The result has been dramatic. Double-decked buses, powered by nonpolluting propane fuel, have taken the place of the plague of private cars. Caravans and most cars must be left in specified lots. Rangers teach new ecology courses, keep visiting kids interested and involved, even talk like sociologists. Yosemite is once again a quiet, orderly, pleasant park.
Ironically, the Conservation Foundation report was commissioned by the man whom it implicitly excoriates, George B. Hartzog Jr., 52, director of the National Park Service. Hartzog is known as a consummate politician, the last high-ranking Democrat in the Nixon Administration. Since his appointment in 1964, he has persuaded Congress to add 2.5 million acres to the national park system.

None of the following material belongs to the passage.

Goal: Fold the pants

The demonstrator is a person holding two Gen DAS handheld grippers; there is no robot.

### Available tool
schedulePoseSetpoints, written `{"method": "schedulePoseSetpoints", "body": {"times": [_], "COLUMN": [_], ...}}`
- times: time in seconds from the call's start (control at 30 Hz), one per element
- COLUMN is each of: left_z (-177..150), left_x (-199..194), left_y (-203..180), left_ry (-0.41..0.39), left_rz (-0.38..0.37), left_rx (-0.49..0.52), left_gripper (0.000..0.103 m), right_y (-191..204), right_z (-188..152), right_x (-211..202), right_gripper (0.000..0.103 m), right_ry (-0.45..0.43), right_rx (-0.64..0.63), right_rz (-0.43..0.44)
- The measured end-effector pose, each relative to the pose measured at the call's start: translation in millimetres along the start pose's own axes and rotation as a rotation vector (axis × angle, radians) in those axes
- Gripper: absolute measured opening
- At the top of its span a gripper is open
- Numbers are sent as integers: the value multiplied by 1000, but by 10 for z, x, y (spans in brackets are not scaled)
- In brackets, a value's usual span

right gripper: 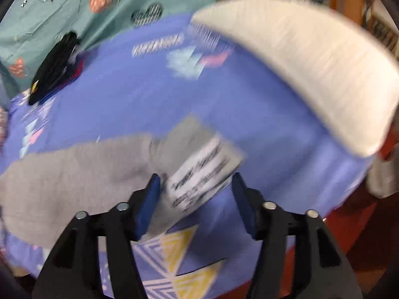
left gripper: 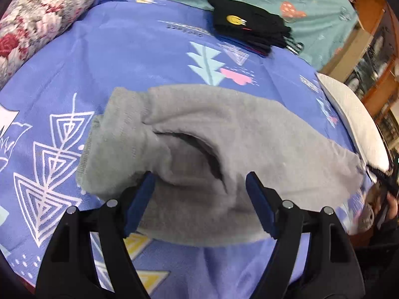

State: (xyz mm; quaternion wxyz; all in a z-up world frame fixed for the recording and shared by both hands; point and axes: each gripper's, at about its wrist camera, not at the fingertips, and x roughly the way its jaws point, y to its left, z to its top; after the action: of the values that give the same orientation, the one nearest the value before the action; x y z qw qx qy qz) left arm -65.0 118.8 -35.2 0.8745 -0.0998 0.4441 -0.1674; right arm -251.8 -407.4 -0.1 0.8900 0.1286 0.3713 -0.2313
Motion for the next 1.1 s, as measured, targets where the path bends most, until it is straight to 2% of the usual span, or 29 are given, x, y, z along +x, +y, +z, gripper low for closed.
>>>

In his eyes, the report focuses too narrowly on preservation. "Congress also mandated the Service to preserve lands for the enjoyment and benefit of the people," he told TIME Correspondent Bonnie Angelo last week. "Unless you are prepared to walk into parks with a pack on your back, Congress intended that there should be roads. The real crunch coming in this country is to articulate an environmental ethic to guide corporate and human conduct --and this speaks basically to the issue that man is part of his environment. The practical problem is that we know exactly how many elk a park can handle ecologically, but not how many people. I have said 'No more physical facilities' until I find out the answer."
At week's end, the 500 experts attending the conference settled into the Grand Tetons Lodge for a five-day debate on just that: how to bring urban man and unspoiled nature into some sort of balance.